You don’t think earning increasing amounts of tens of billions of dollars in net income per year at some of the highest profit margins in the world at that size for 10+ years has anything to do with market cap?

verticalscaler · on March 13, 2024

$1T Market Cap lets it be known it will invest $10B a year into $current-hype that will change everything. P/E loosens speculatively on sudden new unbounded potential, Market Cap $1.1T. Hype funded. PR as innovator cemented.

throwaway2037 · on March 13, 2024

If you look at the R&D expenditure of Apple, it is mindboggling.

https://www.macrotrends.net/stocks/charts/AAPL/apple/researc...

Roughly 30B USD per year. And what are we getting? Slightly slimmer phones and 3500USD AR/VR headsets?

throwaway2037 · on March 13, 2024

> Market Cap $1.1T. Hype funded.

I'm confused.

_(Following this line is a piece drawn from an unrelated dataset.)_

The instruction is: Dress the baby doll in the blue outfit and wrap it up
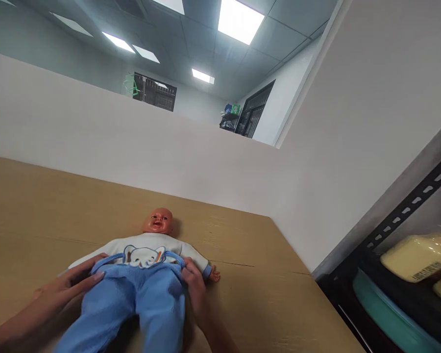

How does your stock price, which determines market cat, affect your cashflow to fund R&D? It does not.

niels_bom · on March 15, 2024

Capitalism is so weird sometimes.

bigcat12345678 · on March 13, 2024

Would you kindly provide sources to the numbers? What is MFN?

Thanks! (Your number is consistent with what I hear of, but I never managed to get solid sources to back them up)

trsohmers · on March 11, 2024

The quote from the linked press release is that they do training on TPUv4, while inference is running on GPUs. I have also heard this separately from people associated with Midjourney recently, and that they solely do training on TPUs.